World Fertitliy Rate Dropping : Economic Future Bleak

The sequester cuts that are being instituted today are being demonized as the end of the world. Just think how cutting all federal programs by huge amounts, all at once, just to keep from going bankrupt when the number individual to produce goods and services no longer out numbers those receiving goods and services. How do you think the progressives will react to that?

With the fertility rate dropping around the world, I wonder who will be left to pick up the tab for all the free stuff being promised by the socialists? I wonder as well who will be the first victims the progressives throw under the bus when the money is gone?

Demographic Decline Has Serious Implications
Source: Bruce Thornton, "The Coming Demographic Crisis," Defining Ideas, April 25, 2013.

May 3, 2013

For 200 years, academics have predicted a demographic crisis, one of epic proportions as the world's population would theoretically outpace the world's ability to support such a large number of people. Malthus predicted massive famine, Margaret Sanger bemoaned the high reproductive habits of less intelligent people, and today's environmentalists worry that too many people will overload the natural world's resources and create too much pollution.

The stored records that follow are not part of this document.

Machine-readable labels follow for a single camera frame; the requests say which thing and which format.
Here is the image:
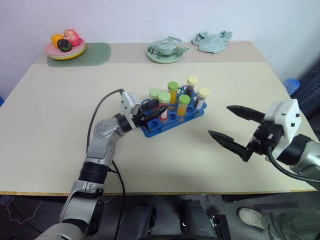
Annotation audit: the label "white shoe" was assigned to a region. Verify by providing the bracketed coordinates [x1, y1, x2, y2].
[237, 207, 266, 231]

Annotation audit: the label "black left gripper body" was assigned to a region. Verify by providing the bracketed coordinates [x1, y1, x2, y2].
[131, 102, 153, 134]

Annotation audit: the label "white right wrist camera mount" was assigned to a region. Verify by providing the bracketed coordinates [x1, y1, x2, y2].
[263, 98, 301, 156]

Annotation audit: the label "light green plate black marks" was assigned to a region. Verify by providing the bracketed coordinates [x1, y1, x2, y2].
[145, 42, 185, 64]

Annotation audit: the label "dark toy fruit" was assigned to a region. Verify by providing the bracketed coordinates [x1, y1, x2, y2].
[56, 38, 73, 53]

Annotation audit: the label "white floor cable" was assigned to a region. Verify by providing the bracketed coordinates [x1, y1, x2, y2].
[5, 196, 44, 224]

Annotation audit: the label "black floor cable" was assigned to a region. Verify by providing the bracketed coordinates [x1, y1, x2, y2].
[9, 206, 52, 227]

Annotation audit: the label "black ribbed object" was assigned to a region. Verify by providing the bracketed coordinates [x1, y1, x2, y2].
[289, 61, 320, 119]

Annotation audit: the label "red liquid tube green cap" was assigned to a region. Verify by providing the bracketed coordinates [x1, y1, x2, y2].
[149, 87, 162, 104]

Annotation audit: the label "yellow plate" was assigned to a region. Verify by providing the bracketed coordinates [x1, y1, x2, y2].
[49, 47, 87, 61]

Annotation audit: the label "orange toy fruit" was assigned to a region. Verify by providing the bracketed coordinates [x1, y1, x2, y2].
[50, 33, 65, 49]

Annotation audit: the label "grey green trouser leg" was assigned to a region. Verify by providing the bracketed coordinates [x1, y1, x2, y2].
[259, 209, 320, 240]

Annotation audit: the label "blue test tube rack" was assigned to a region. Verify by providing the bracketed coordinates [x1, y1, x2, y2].
[140, 84, 208, 139]

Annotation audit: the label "green placemat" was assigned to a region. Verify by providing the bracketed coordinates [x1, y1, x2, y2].
[46, 42, 113, 68]

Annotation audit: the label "blue container at right edge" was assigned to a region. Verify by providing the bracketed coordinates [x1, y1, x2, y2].
[282, 77, 301, 96]

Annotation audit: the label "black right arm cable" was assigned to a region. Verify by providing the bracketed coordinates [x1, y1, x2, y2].
[265, 144, 320, 184]

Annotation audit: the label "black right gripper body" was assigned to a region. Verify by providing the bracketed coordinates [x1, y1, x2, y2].
[240, 121, 282, 164]

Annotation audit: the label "green stacked plate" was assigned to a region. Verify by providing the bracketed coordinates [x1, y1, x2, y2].
[46, 42, 87, 59]

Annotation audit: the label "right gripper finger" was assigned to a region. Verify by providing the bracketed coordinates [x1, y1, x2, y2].
[207, 129, 247, 159]
[225, 104, 266, 124]

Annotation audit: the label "black box under table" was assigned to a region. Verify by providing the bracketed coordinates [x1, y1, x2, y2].
[209, 213, 231, 240]

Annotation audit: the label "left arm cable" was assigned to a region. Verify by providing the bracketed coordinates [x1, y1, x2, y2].
[85, 87, 126, 240]

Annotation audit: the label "black bar under table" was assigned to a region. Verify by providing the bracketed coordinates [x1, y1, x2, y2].
[222, 191, 299, 204]

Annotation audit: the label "pink tube green cap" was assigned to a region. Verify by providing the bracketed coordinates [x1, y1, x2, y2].
[157, 91, 172, 124]

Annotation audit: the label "dark rounded shape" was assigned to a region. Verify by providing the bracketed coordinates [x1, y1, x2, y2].
[124, 201, 158, 240]
[179, 198, 214, 236]

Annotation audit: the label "pink plate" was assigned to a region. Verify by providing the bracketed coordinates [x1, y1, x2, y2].
[44, 38, 86, 56]

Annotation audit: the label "dark liquid tube cream cap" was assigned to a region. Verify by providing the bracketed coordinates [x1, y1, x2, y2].
[185, 75, 199, 97]

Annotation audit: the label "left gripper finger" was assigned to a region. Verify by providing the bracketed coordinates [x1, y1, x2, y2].
[142, 99, 160, 111]
[144, 104, 169, 122]

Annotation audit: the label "brown tube cream cap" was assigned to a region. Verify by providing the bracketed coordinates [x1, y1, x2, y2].
[194, 87, 211, 111]

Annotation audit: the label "light green cloth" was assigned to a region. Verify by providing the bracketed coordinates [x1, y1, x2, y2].
[191, 30, 234, 55]

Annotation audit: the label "red toy fruit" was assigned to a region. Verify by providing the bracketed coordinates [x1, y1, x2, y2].
[62, 27, 82, 47]

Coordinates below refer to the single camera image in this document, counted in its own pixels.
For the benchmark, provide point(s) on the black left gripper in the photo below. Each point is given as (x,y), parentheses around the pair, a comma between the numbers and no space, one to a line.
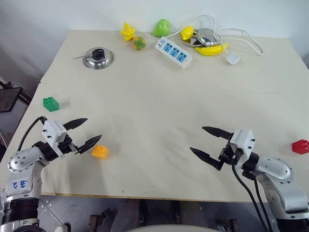
(65,145)

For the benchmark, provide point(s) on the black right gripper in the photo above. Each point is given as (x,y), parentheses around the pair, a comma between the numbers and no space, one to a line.
(228,154)

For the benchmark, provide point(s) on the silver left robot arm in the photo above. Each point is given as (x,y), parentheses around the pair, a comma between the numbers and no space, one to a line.
(21,166)

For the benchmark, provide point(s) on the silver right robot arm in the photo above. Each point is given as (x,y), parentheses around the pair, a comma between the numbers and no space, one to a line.
(277,171)

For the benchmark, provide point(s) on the orange toy brick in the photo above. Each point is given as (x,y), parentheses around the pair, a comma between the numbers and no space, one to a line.
(100,152)

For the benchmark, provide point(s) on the green toy brick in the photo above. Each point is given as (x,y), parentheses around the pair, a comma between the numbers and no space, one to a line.
(50,105)

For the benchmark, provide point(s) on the steel pot lid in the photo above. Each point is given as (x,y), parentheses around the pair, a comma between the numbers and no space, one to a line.
(96,62)

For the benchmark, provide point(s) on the thin metal skewer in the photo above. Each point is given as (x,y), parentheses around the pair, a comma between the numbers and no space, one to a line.
(78,57)

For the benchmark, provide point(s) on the black metal stand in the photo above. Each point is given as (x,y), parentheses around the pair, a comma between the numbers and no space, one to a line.
(8,97)

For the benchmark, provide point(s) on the red toy brick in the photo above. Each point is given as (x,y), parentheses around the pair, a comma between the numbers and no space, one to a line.
(300,146)

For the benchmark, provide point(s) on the white power plug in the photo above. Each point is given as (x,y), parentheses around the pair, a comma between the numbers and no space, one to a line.
(233,59)

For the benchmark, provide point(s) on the white rounded robot torso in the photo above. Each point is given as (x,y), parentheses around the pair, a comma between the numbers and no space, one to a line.
(169,229)

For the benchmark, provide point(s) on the yellow toy banana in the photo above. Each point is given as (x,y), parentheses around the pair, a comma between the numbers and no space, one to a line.
(210,50)

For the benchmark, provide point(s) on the white and blue power strip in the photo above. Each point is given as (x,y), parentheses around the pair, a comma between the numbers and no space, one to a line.
(172,52)

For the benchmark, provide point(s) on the steel plate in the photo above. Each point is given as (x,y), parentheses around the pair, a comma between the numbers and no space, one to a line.
(192,43)

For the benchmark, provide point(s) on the orange and green toy fruit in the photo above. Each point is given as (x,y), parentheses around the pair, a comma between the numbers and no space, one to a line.
(139,44)

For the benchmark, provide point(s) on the yellow toy starfruit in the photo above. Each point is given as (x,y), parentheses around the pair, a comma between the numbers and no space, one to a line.
(128,31)

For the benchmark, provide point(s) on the yellow toy lemon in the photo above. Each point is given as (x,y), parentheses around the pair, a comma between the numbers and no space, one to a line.
(187,32)

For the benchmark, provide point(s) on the green toy pear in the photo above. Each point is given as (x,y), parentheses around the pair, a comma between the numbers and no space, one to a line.
(163,28)

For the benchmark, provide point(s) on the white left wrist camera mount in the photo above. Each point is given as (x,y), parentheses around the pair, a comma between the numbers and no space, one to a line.
(53,131)

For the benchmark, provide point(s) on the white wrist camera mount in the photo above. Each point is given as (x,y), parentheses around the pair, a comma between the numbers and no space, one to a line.
(243,142)
(53,131)

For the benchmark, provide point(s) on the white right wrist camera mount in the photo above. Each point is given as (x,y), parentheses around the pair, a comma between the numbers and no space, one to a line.
(243,142)

In reality, modern population projections show that the population will never reach these levels, which will have a different set of consequences, says Bruce Thornton, a research fellow at the Hoover Institution.
  • Women must average a total fertility rate (TFR) of 2.1 children apiece for populations to remain stable.
  • In the developed world, and even in the developing world, fertility is below the 2.1 mark, meaning that populations are declining.
  • Japan and Italy have a TFR of 1.4, which means their populations will decline by 50 percent in 45 years.
  • The European Union has an average TFR of 1.5, and by 2050, only three countries in the EU will not be experiencing population declines.
  • Fertility rates are also dropping in developing regions like Latin America, where the average fertility rate fell from six children in the 1960s to 2.5 children by 2005.
  • Compared to the rest of the world, the United States' 2.0 TFR looks good; however, the number is largely dependent on the fertility rate of Hispanic women, which is 2.35.
  • If Hispanic fertility rates drop in the United States as expected, the U.S. TFR would drop substantially.
A country with fewer children becomes, on average, increasingly older. Old people spend less and invest less, shrinking capital pools for the new businesses that create new jobs. Entrepreneurs do not come from among the aged: countries with a higher median age have a lower percentage of entrepreneurs.
Most important, a shrinking labor force means fewer workers contributing the payroll taxes that finance old-age care. The U.S. Social Security program is already beginning to be impacted by the decline in the worker-to-retiree ratio.
  • In 1940, there were 160 workers for each retiree. By 2010, there were just 2.9.
  • Once some 80 million baby boomers retire, the number will plummet to 2.1.
This means taxes will have to increase and benefits be cut substantially to keep the program solvent. Medicare is similarly threatened by declining fertility. Both programs will cost more but have fewer workers footing the bill.